Items from a dataset:
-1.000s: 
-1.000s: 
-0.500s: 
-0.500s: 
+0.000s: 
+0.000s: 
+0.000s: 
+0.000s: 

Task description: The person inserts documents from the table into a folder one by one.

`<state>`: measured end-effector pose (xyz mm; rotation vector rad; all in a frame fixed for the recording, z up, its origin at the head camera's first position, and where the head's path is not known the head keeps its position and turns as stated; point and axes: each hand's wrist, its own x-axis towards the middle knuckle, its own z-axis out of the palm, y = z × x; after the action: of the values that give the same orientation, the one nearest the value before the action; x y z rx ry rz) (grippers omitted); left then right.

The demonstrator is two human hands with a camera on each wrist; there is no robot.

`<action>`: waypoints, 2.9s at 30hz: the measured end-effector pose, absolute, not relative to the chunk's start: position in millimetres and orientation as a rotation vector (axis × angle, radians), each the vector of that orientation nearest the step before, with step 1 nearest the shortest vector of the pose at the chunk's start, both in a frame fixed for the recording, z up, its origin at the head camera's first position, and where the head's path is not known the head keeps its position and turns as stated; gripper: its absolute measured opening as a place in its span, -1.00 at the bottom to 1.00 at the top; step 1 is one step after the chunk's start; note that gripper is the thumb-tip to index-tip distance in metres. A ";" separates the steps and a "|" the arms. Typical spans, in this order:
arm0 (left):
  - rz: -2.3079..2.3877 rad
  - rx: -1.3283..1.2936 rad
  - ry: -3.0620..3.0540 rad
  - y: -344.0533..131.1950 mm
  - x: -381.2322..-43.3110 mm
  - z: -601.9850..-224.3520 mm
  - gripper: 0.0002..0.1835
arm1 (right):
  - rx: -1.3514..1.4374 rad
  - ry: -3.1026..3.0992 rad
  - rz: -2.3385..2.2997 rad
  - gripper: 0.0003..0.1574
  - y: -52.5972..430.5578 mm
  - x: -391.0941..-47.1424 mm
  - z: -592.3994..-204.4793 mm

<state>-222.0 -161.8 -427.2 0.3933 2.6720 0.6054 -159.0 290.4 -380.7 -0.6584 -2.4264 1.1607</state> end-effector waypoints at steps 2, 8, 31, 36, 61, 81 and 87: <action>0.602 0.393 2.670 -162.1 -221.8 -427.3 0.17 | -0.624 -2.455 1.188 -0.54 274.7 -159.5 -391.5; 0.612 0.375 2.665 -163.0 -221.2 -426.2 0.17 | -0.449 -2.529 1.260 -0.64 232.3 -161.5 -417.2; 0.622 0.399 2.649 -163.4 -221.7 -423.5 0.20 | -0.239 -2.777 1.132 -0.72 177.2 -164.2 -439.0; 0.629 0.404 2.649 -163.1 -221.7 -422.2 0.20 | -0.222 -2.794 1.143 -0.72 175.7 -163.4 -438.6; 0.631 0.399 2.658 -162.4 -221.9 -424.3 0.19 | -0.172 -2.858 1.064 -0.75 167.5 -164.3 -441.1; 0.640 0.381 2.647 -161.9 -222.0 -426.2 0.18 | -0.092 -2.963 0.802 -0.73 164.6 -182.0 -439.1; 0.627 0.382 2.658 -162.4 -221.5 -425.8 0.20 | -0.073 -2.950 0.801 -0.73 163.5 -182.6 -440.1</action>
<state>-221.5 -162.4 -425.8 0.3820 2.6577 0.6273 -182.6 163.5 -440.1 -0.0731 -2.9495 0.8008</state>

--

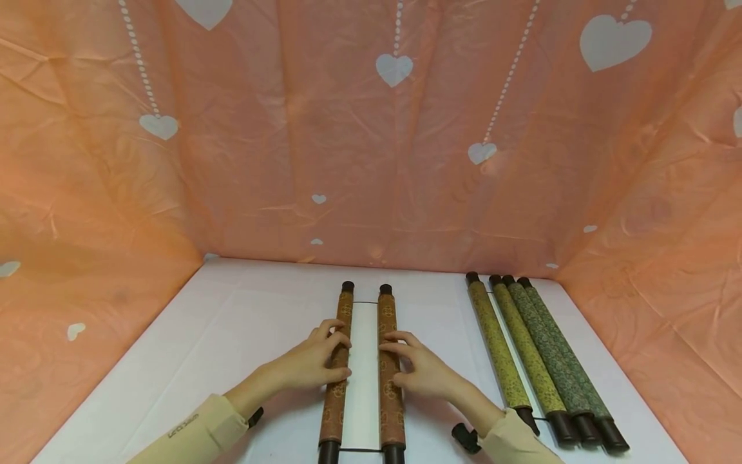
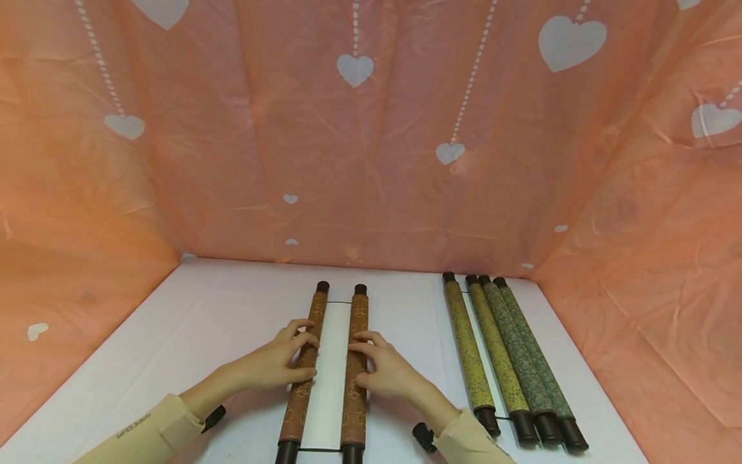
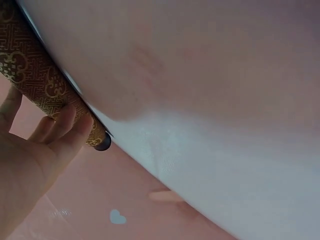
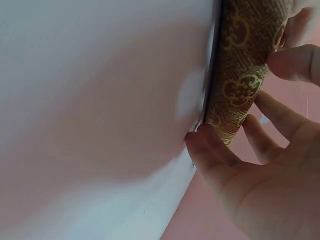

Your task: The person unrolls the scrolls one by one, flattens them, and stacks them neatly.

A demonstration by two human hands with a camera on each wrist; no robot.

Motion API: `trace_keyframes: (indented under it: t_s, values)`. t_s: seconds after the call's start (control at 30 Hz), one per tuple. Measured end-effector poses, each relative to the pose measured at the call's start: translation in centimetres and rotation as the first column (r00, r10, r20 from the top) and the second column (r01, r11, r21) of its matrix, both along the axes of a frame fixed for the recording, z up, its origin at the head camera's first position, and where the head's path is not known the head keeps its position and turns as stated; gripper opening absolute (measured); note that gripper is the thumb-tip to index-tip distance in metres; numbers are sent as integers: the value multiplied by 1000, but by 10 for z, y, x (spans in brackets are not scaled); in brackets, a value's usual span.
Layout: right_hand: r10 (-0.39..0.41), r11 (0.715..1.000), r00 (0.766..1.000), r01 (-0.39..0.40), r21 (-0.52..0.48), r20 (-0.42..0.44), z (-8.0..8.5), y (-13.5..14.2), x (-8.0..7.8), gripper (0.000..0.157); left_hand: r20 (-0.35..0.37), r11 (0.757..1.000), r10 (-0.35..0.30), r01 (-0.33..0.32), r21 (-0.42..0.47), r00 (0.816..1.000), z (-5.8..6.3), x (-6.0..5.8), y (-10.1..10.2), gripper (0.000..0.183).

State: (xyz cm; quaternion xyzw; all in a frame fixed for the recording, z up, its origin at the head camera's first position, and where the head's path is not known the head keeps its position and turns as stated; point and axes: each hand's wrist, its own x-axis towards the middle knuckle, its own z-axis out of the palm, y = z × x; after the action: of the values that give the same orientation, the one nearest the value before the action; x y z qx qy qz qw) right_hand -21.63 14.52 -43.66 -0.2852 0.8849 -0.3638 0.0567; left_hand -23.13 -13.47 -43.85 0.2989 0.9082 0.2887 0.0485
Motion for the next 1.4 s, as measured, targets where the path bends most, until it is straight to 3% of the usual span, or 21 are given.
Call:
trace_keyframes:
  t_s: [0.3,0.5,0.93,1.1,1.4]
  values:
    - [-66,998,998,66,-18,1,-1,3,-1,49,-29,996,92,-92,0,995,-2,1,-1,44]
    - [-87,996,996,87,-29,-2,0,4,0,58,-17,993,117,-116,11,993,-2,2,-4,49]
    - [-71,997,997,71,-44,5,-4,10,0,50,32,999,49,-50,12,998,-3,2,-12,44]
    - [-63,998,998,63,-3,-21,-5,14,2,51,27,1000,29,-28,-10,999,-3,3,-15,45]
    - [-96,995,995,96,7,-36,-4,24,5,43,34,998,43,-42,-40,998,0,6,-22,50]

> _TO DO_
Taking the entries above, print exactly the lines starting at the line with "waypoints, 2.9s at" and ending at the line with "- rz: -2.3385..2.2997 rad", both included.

> _TASK ANSWER_
`<action>`: waypoints, 2.9s at 30hz: the measured end-effector pose, absolute, not relative to the chunk's start: position in millimetres and orientation as a rotation vector (axis × angle, radians), each the vector of that orientation nearest the step before, with step 1 nearest the shortest vector of the pose at the chunk's start, both in a frame fixed for the recording, z up, its origin at the head camera's first position, and where the head's path is not known the head keeps its position and turns as stated; gripper: its absolute measured opening as a place in its span, -1.00 at the bottom to 1.00 at the top; step 1 is one step after the chunk's start; note that gripper is the thumb-tip to index-tip distance in metres. A ";" separates the steps and a "|" the arms. Typical spans, in this order:
arm0 (left):
  - rz: -2.3079..2.3877 rad
  - rx: -1.3283..1.2936 rad
  - ry: -3.0620..3.0540 rad
  - y: -344.0533..131.1950 mm
  - x: -381.2322..-43.3110 mm
  - z: -601.9850..-224.3520 mm
  - gripper: 0.0002..0.1835
arm1 (right):
  - rx: -1.3514..1.4374 rad
  - ry: -3.1026..3.0992 rad
  - rz: -2.3385..2.2997 rad

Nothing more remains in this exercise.